I submit that the word “unlawful” should be interpreted expansively so as to include not only unlawfulness under domestic law but also unlawfulness under international law. The modern approach to expressions such as these is to construe them autonomously, i.e. not as pure renvois to domestic law, in order to contribute to a universal understanding of the treaty provision.
The interesting point about possible violations of the law of diplomacy is that this actually opens the way to the International Court of Justice. The Optional Protocol of the Vienna Convention on Diplomatic Relations Concerning the Compulsory Settlement of Disputes of 18 April 1961 was ratified by the United States in 1972 (and was not rescinded like the Optional Protocol on Consular Relations).

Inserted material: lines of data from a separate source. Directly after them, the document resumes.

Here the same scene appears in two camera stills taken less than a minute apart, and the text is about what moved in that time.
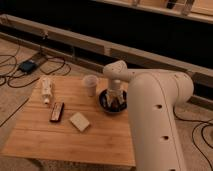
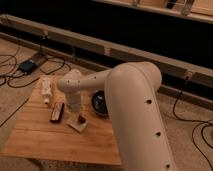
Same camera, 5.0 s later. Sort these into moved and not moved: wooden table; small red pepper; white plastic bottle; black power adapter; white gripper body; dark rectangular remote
Moved: white gripper body; small red pepper
Not moved: white plastic bottle; black power adapter; wooden table; dark rectangular remote
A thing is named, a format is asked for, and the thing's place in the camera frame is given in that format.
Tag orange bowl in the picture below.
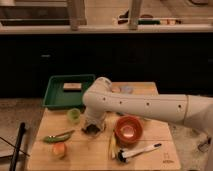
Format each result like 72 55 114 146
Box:
114 116 143 146

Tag left wooden post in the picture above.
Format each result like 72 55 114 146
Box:
67 0 87 31

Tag black tripod pole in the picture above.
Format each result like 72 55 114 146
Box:
9 122 25 171

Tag orange peach toy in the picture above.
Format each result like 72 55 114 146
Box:
52 142 66 158

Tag wooden block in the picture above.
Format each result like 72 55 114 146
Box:
63 83 82 91

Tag brown grape bunch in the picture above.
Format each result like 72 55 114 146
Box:
82 125 100 134

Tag green pepper toy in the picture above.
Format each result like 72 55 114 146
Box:
42 134 71 144

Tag wooden post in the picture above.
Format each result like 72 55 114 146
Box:
67 0 87 31
129 0 143 30

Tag green plastic cup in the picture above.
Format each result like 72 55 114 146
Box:
67 108 81 124

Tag right wooden post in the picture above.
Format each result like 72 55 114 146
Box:
129 0 143 30

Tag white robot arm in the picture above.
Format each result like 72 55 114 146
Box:
82 77 213 138

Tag yellow banana toy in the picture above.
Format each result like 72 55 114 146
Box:
108 132 116 159

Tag items on back shelf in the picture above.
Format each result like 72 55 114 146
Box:
117 11 182 25

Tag green plastic tray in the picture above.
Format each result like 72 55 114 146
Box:
43 74 95 110

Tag grey blue cloth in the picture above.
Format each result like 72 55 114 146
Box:
112 86 133 94

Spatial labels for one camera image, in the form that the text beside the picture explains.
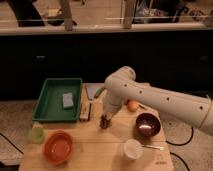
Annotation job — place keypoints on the dark red grape bunch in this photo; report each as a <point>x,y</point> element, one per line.
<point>105,122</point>

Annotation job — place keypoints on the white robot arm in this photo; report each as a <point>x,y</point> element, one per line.
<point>121,85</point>

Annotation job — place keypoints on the dark purple bowl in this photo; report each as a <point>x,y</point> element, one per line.
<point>147,125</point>

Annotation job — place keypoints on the red bowl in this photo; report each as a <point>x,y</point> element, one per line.
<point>58,147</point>

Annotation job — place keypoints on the knife with grey blade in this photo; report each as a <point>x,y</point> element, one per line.
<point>91,89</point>

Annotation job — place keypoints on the orange fruit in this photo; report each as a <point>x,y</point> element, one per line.
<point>132,105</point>

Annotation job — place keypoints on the grey sponge block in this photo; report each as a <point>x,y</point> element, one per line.
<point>67,100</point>

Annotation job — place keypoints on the wooden table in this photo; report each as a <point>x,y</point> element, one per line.
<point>95,149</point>

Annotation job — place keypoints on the green plastic tray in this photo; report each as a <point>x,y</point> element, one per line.
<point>49,107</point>

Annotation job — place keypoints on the white cup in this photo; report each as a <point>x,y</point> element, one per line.
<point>132,149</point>

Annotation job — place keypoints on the silver spoon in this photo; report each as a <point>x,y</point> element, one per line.
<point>153,147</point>

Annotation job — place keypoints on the small green cup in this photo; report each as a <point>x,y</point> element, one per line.
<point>36,135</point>

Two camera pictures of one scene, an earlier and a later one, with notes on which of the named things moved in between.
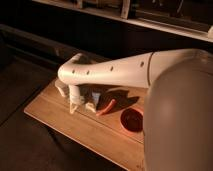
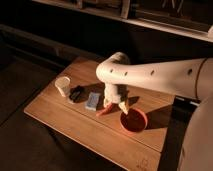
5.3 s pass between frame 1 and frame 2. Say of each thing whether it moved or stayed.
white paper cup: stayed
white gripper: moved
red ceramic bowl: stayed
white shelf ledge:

Its Art. I foresees that “[d]isputes arising out of the interpretation or application of the Convention shall lie within the compulsory jurisdiction of the International Court of Justice and may accordingly be brought before the Court by an application made by any party to the dispute being a Party to the present Protocol.” Given the fact that both Germany and the United States are parties to the Protocol, Germany could institute proceedings before the ICJ with the complaint of a breach of the Diplomatic Convention.
It is generally assumed that the US-American culture lays a strong emphasis on the protection of privacy, more than the European legal culture. In fact, the concept of privacy is an Anglo-American one which only in the last decades has been received in Europe. In the post-9/11 constellation, sensibilities seem to have been reversed. Or it may be that Americans care more about their own privacy under US-constitutional law, as opposed to foreign citizens’ privacy. But international law does not allow this type of gazing without being seen; it prohibits the modern Panopticon.
*I thank Raffaela Kunz for speedy research assistance and all participants of the Monday meeting at the Max-Planck-Institute for Comparative Public Law and International Law for valuable input.